# To do
In the records below, find each line with the word "paper" and copy it.

# Provided information
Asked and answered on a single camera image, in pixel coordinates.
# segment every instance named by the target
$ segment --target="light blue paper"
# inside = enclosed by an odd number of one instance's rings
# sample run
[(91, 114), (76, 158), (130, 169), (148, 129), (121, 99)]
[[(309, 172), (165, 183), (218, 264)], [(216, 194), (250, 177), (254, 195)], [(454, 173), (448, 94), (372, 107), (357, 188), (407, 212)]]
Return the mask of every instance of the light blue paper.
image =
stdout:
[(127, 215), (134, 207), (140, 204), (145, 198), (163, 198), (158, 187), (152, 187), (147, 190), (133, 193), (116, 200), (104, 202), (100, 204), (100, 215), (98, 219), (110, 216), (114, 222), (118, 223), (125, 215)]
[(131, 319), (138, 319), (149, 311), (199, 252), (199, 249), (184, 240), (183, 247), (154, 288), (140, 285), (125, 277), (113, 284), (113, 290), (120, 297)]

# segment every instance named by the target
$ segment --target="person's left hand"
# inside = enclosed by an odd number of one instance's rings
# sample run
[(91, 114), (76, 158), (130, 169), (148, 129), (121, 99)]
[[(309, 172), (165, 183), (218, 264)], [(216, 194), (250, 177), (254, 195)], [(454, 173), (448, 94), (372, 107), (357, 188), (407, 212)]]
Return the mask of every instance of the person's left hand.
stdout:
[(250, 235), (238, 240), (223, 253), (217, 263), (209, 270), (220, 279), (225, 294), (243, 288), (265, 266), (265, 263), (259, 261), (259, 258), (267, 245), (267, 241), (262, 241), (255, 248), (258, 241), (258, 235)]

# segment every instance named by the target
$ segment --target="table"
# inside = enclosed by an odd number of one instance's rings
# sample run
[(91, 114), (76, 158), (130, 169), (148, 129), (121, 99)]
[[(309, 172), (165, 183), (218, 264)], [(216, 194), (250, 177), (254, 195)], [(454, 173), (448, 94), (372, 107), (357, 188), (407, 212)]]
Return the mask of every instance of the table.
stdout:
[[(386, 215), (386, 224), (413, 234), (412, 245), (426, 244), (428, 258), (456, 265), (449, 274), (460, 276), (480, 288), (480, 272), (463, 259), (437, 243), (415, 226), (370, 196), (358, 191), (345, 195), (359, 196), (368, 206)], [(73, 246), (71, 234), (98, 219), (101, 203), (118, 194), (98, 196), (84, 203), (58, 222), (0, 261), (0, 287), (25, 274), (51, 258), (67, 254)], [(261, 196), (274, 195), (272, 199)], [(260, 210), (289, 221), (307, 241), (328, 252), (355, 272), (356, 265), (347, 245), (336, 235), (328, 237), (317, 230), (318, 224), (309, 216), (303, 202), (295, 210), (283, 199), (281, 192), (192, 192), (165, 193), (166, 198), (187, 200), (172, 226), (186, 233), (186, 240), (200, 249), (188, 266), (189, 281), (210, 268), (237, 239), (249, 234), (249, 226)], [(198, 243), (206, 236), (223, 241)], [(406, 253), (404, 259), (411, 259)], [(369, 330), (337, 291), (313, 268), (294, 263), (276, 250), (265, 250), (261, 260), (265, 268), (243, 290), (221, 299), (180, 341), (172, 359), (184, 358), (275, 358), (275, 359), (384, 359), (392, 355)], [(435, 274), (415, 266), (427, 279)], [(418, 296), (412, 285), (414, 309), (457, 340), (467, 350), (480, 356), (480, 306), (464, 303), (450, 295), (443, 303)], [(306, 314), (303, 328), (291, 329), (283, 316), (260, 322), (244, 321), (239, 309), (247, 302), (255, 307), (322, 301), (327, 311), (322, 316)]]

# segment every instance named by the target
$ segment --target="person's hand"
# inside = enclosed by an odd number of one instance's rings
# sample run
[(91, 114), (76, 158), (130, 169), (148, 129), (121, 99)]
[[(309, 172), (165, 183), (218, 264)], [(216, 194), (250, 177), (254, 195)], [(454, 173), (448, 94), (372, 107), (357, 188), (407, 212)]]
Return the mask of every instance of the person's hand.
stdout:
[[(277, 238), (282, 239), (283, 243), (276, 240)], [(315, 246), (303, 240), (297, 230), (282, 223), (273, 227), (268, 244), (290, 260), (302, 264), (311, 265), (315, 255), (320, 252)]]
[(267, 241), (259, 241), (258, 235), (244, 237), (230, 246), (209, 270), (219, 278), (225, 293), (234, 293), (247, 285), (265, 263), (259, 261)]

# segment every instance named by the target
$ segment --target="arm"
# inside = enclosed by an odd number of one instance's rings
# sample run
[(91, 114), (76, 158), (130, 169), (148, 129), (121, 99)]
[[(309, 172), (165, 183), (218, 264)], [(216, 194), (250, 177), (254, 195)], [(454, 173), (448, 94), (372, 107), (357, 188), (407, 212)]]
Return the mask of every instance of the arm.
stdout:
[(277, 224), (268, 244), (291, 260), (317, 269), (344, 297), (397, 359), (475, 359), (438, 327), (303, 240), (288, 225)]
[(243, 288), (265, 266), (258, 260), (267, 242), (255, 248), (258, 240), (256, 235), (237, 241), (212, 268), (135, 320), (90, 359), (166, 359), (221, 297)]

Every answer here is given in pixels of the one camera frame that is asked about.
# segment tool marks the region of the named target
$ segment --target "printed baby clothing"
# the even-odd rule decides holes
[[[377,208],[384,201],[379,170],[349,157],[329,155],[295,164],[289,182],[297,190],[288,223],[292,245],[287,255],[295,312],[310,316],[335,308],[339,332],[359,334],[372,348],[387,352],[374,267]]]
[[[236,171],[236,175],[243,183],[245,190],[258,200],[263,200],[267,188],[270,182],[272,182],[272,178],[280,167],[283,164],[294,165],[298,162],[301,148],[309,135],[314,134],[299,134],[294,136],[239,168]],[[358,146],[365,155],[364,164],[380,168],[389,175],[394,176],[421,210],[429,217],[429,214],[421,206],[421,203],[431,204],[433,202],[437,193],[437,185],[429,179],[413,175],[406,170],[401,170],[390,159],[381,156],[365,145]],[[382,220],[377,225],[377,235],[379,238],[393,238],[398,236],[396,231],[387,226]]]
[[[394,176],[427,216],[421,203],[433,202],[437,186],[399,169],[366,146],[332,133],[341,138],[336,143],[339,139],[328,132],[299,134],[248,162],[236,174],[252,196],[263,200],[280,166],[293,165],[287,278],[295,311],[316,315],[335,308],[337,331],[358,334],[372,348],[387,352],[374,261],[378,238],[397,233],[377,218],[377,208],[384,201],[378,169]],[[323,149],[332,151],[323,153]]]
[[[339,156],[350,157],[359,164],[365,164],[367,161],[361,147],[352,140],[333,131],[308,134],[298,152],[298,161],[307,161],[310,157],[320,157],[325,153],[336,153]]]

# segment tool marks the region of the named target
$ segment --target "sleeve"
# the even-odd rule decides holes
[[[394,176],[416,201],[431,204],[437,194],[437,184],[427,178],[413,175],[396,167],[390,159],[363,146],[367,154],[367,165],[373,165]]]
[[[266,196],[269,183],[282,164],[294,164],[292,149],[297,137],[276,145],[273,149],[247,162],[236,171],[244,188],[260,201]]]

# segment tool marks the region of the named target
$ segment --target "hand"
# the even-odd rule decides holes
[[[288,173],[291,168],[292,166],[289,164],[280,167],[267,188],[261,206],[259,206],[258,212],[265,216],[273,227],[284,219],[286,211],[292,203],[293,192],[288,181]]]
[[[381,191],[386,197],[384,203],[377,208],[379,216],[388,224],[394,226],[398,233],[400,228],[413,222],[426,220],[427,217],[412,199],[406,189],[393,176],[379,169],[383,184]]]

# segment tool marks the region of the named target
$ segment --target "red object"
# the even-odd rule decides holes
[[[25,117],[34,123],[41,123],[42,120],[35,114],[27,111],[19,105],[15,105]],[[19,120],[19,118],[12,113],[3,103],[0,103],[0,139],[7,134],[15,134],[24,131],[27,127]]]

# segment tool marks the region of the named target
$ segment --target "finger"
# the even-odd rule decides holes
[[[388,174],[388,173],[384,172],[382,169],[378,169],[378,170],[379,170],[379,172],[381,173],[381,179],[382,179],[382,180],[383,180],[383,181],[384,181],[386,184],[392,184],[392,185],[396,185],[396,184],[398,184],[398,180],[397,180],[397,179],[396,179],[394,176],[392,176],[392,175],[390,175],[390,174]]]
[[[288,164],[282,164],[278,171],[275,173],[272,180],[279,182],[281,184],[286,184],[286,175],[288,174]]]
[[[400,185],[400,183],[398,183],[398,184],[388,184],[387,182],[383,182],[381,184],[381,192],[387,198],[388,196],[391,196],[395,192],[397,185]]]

# Task solution
$ segment --target="light blue paper"
Return the mask of every instance of the light blue paper.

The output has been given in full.